**Data for review:**
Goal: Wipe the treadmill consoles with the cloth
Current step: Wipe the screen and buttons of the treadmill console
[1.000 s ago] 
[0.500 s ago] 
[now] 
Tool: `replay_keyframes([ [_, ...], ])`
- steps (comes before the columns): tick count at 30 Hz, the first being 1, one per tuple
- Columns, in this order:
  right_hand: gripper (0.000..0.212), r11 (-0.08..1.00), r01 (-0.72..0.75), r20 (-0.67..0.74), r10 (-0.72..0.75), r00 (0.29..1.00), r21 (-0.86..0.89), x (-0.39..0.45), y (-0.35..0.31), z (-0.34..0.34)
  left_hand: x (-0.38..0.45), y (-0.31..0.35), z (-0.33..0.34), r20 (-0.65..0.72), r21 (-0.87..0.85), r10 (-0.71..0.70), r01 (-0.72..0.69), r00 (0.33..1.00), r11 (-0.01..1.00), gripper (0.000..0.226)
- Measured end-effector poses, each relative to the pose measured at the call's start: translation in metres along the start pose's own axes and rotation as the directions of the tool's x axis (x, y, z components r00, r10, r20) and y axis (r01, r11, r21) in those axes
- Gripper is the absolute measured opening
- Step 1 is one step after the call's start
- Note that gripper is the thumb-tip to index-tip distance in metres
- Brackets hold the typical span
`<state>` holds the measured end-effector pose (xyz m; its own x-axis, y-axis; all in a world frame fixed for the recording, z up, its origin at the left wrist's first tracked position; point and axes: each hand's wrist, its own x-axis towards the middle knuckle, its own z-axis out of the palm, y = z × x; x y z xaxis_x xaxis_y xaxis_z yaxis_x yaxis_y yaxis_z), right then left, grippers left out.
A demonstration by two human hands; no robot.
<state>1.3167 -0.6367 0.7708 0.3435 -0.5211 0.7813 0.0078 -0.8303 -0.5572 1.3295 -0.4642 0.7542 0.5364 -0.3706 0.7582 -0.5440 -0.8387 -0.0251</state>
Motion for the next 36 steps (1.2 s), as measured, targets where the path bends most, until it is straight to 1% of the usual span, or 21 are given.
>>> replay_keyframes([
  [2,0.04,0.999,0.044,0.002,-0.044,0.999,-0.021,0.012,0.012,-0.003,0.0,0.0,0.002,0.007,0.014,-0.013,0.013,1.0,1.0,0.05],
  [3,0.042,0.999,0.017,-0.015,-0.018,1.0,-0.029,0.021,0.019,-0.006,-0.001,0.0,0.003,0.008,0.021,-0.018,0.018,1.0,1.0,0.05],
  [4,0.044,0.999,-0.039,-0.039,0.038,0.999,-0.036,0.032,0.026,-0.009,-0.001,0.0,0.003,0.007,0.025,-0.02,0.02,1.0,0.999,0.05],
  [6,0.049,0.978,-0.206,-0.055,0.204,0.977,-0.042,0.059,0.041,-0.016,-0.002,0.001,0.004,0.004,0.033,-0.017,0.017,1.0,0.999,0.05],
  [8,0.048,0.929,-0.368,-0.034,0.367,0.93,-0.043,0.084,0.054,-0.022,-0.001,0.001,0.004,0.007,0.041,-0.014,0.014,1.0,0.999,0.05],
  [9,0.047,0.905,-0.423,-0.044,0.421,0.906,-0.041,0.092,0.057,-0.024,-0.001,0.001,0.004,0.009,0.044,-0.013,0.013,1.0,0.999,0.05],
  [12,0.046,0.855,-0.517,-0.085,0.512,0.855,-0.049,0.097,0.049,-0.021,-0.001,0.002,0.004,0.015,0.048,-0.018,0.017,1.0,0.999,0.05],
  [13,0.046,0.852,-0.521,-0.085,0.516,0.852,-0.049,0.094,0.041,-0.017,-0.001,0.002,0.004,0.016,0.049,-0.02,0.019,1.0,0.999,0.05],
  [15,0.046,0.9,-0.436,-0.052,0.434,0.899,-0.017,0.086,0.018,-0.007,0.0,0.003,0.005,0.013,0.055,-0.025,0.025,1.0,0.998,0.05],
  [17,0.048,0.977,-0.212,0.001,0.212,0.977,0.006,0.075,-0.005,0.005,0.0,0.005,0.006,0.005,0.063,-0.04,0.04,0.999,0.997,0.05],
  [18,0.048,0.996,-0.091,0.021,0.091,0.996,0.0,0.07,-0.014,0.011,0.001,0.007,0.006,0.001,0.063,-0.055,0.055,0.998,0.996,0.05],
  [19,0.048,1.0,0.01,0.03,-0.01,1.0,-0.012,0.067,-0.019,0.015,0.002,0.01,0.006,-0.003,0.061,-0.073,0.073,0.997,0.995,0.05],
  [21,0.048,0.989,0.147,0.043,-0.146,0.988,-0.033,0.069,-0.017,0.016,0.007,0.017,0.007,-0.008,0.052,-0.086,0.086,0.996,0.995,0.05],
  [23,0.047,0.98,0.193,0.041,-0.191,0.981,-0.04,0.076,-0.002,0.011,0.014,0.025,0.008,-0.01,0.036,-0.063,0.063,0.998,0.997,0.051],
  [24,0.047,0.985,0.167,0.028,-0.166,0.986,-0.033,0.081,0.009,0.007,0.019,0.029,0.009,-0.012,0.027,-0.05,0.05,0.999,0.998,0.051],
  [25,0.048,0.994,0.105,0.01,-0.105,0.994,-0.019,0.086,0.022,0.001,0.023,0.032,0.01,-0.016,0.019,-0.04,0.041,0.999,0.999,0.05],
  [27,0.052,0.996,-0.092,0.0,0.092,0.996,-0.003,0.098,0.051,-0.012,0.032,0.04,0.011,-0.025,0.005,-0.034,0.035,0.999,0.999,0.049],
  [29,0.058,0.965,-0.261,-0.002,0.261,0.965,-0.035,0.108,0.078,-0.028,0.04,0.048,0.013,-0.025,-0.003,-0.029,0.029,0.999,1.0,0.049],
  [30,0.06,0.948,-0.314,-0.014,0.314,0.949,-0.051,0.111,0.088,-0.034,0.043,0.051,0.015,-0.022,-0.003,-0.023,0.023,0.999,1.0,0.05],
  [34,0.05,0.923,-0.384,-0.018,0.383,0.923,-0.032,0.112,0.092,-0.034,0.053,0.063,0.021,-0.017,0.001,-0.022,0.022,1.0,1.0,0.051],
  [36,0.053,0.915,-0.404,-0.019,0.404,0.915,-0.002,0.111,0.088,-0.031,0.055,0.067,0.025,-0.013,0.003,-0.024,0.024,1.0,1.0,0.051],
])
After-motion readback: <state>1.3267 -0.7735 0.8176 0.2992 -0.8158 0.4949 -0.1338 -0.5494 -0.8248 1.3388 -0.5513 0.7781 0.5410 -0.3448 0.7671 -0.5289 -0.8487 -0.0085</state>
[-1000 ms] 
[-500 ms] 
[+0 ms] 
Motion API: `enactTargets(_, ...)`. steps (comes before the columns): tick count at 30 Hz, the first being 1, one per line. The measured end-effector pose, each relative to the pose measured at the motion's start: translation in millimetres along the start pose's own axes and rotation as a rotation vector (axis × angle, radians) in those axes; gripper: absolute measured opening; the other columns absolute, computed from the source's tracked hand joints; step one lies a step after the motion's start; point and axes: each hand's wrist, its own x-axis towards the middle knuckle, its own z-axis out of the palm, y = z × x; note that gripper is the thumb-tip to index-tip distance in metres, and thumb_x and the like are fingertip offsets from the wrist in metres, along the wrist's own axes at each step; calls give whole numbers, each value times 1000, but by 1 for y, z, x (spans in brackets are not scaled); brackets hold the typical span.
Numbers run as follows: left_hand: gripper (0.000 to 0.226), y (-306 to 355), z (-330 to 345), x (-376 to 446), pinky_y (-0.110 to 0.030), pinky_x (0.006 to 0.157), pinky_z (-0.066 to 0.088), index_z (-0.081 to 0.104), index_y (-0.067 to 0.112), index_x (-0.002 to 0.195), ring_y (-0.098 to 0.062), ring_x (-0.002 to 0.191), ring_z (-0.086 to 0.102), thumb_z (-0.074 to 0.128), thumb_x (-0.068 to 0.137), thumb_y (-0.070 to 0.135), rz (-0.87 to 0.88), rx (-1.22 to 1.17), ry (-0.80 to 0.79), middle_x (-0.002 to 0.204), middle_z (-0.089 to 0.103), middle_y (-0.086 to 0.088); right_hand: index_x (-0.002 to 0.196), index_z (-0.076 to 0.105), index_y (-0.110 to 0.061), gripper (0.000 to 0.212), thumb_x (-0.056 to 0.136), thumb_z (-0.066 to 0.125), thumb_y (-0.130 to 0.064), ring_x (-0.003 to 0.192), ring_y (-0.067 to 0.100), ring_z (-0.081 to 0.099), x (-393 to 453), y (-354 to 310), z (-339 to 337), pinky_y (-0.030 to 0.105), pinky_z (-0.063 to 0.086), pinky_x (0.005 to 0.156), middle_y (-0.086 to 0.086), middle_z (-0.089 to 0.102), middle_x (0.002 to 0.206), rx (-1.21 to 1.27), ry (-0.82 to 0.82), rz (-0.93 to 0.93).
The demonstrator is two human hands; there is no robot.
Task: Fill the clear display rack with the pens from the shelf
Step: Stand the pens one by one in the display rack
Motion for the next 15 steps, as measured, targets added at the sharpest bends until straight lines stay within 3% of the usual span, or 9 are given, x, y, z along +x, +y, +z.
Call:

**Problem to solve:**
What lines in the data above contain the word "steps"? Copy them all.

**Finished task:**
- steps (comes before the columns): tick count at 30 Hz, the first being 1, one per tuple
Motion for the next 36 steps (1.2 s), as measured, targets where the path bends most, until it is straight to 1% of the usual span, or 21 are given.
Motion API: `enactTargets(_, ...)`. steps (comes before the columns): tick count at 30 Hz, the first being 1, one per line. The measured end-effector pose, each relative to the pose measured at the motion's start: translation in millimetres along the start pose's own axes and rotation as a rotation vector (axis × angle, radians) in those axes; gripper: absolute measured opening; the other columns absolute, computed from the source's tracked hand joints; step one lies a step after the motion's start; point and axes: each hand's wrist, its own x-axis towards the middle knuckle, its own z-axis out of the palm, y = z × x; note that gripper is the thumb-tip to index-tip distance in metres, and thumb_x and the like are fingertip offsets from the wrist in metres, along the wrist's own axes at each step; calls give whole numbers, each value times 1000, but by 1 for y, z, x (spans in brackets are not scaled); brackets hold the typical span.
Motion for the next 15 steps, as measured, targets added at the sharpest bends until straight lines stay within 3% of the usual span, or 9 are given, x, y, z along +x, +y, +z.

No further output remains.